▶ **AIM OF THE EXERCISE**
Print the listing in full, with no character changed.
*** Opening of DATA ***
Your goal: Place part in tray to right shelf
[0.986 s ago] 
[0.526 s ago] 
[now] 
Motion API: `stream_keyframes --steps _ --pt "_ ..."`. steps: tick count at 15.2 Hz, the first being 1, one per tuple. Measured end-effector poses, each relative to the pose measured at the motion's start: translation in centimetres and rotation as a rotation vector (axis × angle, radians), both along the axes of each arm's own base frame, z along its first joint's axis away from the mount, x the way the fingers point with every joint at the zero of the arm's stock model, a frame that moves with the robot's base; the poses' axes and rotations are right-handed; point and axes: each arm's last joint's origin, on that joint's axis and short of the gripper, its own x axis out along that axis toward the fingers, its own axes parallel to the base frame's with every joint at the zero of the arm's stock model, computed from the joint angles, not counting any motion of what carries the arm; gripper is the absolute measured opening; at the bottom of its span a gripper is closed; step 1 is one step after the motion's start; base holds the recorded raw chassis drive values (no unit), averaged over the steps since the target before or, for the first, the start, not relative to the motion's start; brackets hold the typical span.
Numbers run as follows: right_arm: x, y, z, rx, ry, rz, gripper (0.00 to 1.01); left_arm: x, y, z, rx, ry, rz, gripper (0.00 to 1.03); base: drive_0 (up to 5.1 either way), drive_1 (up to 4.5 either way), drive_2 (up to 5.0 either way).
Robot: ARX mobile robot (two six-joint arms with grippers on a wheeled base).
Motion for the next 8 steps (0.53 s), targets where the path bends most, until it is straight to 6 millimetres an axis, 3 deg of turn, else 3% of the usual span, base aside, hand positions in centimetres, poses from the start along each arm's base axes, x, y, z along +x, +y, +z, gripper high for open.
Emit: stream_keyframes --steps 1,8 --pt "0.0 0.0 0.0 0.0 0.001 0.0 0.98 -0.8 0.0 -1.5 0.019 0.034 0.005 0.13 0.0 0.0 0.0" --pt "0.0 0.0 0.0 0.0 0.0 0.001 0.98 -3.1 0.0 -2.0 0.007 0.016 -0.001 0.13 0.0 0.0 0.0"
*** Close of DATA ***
▶ **RESPONSE AREA**
Your goal: Place part in tray to right shelf
[0.986 s ago] 
[0.526 s ago] 
[now] 
Motion API: `stream_keyframes --steps _ --pt "_ ..."`. steps: tick count at 15.2 Hz, the first being 1, one per tuple. Measured end-effector poses, each relative to the pose measured at the motion's start: translation in centimetres and rotation as a rotation vector (axis × angle, radians), both along the axes of each arm's own base frame, z along its first joint's axis away from the mount, x the way the fingers point with every joint at the zero of the arm's stock model, a frame that moves with the robot's base; the poses' axes and rotations are right-handed; point and axes: each arm's last joint's origin, on that joint's axis and short of the gripper, its own x axis out along that axis toward the fingers, its own axes parallel to the base frame's with every joint at the zero of the arm's stock model, computed from the joint angles, not counting any motion of what carries the arm; gripper is the absolute measured opening; at the bottom of its span a gripper is closed; step 1 is one step after the motion's start; base holds the recorded raw chassis drive values (no unit), averaged over the steps since the target before or, for the first, the start, not relative to the motion's start; brackets hold the typical span.
Numbers run as follows: right_arm: x, y, z, rx, ry, rz, gripper (0.00 to 1.01); left_arm: x, y, z, rx, ry, rz, gripper (0.00 to 1.03); base: drive_0 (up to 5.1 either way), drive_1 (up to 4.5 either way), drive_2 (up to 5.0 either way).
Robot: ARX mobile robot (two six-joint arms with grippers on a wheeled base).
Motion for the next 8 steps (0.53 s), targets where the path bends most, until it is straight to 6 millimetres an axis, 3 deg of turn, else 3% of the usual span, base aside, hand positions in centimetres, poses from the start along each arm's base axes, x, y, z along +x, +y, +z, gripper high for open.
Emit: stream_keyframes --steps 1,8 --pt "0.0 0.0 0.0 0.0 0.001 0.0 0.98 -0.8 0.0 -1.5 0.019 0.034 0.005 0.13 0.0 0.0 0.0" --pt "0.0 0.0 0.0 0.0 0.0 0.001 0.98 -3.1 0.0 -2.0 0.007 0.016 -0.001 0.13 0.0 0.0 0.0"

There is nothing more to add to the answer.